A Complication of Esophageal Dilatation

AUGUST 02, 2007

Series Editor: Herbert L. Fred, MD

Prepared by Bret J. Spier, MD, Internal Medicine Resident, and Gregory K. Nelligan, MD, Associate Professor, Division of Gastroenterology, Department of Medicine, University of Wisconsin Medical School, Madison

A 73-year-old man underwent esophagogastroduodenoscopy (EGD) with dilatation for an esophageal stricture. Shortly after the procedure, he developed neck pain, pleuritic chest pain, and dyspnea. Review of his history revealed no biliary tract manipulation. On physical examination, the patient was hemodynamically stable, with palpable crepitus in his neck anteriorly and mild epigastric tenderness without rebound or guarding. Computed tomography (CT) demonstrated extensive pneumomediastinum, pneumatosis of the gastric fundus, and hepatic venous air (Figure). Emergent esophagram revealed no extravasation of Gastrografin, suggesting no large perforation or tear. The patient received prophylactic antibiotics intravenously and was managed conservatively. Repeat CT revealed improvement, with no further extravasated air or abscess formation.

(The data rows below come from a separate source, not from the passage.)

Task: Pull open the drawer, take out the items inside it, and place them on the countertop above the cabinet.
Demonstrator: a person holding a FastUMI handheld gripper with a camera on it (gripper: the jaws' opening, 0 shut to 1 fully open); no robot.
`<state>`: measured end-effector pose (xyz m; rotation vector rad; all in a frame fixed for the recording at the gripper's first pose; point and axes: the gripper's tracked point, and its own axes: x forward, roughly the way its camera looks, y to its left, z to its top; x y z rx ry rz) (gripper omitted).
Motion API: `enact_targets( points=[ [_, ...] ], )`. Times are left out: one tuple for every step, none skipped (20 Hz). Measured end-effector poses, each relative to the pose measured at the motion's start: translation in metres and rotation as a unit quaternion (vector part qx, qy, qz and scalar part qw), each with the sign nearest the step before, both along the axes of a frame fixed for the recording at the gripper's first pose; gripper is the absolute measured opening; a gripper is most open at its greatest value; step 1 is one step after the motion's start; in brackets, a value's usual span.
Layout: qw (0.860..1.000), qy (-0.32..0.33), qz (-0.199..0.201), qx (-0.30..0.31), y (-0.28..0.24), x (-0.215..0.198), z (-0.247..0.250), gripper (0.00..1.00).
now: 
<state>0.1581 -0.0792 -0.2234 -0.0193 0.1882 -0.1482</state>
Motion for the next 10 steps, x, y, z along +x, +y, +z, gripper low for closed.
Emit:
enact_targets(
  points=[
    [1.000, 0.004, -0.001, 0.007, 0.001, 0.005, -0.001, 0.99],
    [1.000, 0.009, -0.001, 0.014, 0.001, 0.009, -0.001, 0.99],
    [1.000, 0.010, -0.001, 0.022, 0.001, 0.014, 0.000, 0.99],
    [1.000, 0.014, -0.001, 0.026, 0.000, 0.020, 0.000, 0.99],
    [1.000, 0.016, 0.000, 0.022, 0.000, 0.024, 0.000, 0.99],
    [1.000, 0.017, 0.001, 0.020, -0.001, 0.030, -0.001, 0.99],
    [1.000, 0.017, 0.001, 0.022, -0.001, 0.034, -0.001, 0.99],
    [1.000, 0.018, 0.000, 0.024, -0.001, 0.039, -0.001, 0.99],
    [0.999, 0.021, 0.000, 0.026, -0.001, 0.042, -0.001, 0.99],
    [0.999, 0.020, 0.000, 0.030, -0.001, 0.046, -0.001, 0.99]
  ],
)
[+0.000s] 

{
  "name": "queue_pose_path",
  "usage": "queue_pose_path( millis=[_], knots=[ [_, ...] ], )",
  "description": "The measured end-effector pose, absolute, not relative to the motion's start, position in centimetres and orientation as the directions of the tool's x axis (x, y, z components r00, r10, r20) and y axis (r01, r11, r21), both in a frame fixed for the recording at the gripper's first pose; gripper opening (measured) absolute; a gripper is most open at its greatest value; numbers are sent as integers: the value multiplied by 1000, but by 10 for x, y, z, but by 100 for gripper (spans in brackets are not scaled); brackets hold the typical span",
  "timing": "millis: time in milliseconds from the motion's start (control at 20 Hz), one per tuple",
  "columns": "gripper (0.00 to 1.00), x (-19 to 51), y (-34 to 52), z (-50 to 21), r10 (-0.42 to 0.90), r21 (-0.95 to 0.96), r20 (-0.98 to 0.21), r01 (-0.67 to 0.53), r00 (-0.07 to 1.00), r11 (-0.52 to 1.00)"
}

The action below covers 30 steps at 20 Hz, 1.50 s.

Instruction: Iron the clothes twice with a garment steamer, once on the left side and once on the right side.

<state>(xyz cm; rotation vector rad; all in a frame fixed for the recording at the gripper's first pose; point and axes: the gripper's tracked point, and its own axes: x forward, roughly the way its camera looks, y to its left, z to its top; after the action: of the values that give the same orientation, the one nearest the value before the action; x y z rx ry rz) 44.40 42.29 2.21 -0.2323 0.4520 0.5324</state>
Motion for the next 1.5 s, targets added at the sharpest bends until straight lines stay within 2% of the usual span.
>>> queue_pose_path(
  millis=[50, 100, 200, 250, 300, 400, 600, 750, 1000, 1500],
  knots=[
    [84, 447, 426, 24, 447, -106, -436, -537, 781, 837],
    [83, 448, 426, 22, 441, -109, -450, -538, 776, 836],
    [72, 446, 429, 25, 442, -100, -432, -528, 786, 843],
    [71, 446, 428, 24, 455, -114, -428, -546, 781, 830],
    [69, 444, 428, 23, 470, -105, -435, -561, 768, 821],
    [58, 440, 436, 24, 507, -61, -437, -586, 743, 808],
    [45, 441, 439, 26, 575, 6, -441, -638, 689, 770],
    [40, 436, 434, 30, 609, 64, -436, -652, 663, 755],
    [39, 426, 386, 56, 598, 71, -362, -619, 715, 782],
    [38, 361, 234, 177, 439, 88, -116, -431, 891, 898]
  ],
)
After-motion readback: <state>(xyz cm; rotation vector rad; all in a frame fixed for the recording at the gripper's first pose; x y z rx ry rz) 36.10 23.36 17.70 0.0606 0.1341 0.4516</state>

Figure?CT demonstrating hepatic venous air (arrows).

Points to remember: Complications of EGD can include bleeding, perforation, or esophageal tear. The finding of hepatic venous air in this patient can be explained by extravasation of air into the gastric veins, which return blood to the heart via the portal/hepatic venous system.

Diagnosis: Hepatic venous air from gastroesophageal perforation.